Maintenir les cellules à 37 degrés Celsius à 5% de CO2, en remplaçant le milieu de différenciation trois fois par semaine. Sur Laminin-521, les cellules souches pluripotentes humaines libres de haute qualité indifférenciées forment d’abord des colonies distinctes avec des bords tranchants, qui se fondent à des monocouches homogènes au confluent. La culture dans le milieu basal d’induction, complétée avec cinq blebbistatin micromolar pendant 24 heures produit typiquement une suspension des corps embryoïdes serrés et réguliers de différentes tailles, alors que la morphologie embryoïde de corps ne devrait pas changer de façon spectaculaire pendant l’induction ectodermale de surface dans la suspension, la excroissance coloniale est vue pour apparaître peu de temps après que les corps embryoïdes soient plaqués sur le type quatre de collagène et la matrice de combinaison laminin-521 dans le milieu de différenciation.
Dans les 21 à 25 jours suivant la différenciation, les cellules forment des couches homogènes confluentes, avec morphologie polygonale, typique des cellules épithéliales. Les cellules peuvent ensuite être cryo stockées pour une utilisation ultérieure, car la viabilité et la morphologie sont bien conservées après la décongélation. Au jour 24 de la différenciation, la grande majorité des cellules ont exprimé la protéine appariée de boîte, PAX6, le régulateur principal du développement d’oeil, aussi bien que l’alpha de p63, le marqueur largement reconnu de LESC.

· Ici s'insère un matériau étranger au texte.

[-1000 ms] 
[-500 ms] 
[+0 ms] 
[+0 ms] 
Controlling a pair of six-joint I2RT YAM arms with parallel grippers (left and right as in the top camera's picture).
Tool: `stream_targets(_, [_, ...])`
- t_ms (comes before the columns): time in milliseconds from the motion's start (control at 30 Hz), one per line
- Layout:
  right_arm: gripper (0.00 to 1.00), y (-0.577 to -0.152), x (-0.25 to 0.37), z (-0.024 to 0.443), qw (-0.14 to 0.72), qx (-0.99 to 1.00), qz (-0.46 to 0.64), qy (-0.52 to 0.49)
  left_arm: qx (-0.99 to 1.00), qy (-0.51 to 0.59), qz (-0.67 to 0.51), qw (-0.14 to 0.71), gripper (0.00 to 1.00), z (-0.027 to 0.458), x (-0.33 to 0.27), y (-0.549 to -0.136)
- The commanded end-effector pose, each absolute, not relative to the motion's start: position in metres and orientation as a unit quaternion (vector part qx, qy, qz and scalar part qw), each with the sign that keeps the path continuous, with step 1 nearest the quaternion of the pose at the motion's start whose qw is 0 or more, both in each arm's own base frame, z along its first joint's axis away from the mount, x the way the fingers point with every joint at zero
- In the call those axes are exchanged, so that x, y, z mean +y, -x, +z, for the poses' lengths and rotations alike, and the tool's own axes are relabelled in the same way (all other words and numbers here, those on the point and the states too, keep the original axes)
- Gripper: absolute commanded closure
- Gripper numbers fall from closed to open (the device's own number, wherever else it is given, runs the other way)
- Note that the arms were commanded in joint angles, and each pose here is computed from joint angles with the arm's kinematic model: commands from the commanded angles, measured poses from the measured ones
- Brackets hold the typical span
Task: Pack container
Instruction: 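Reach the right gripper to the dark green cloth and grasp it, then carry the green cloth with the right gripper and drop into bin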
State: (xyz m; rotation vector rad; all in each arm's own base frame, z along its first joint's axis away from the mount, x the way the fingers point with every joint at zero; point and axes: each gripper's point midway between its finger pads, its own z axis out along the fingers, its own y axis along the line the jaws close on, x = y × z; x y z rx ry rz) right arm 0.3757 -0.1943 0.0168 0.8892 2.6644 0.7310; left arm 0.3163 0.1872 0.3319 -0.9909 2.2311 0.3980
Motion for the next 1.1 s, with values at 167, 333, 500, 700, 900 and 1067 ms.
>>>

Delta Np63 est coexprimé dans la plupart des cellules alpha positives p63, confirmant le phénotype cellulaire alpha positif alpha np63 le plus spécifique à la cornée. D’autres marqueurs sont exprimés en partie, tandis que d’autres sont indétectables à ce stade, indiquant que la différenciation a progressé vers les progéniteurs épithéliales limbaux unipotents, mais la différenciation terminale en cellules épithéliales cornéelles matures n’a pas encore eu lieu. En moyenne, chaque chargeur indifférencié exempt de cellules souches pluripotentes humaines génère 0,7 cellules au jour 25.
Au moins 65% delta Np63 alpha population de cellules positives peuvent être attendus au jour 24. La cryopréservation purifie davantage la population cellulaire. Dans l’ensemble, les méthodes présentées ici sont relativement simples, mais il y a quelques points critiques à réussir.
La haute qualité du matériau de départ est essentielle, ainsi que les techniques douces et fluides de culture cellulaire en général. Ce protocole fournit des moyens robustes de produire des cellules souches épithéliales limbales pour des applications cliniques, ainsi qu’à diverses fins de recherche. En outre, la méthode peut être facilement modifiée pour la différenciation des cellules épithéliales pigmentaires rétiniennes.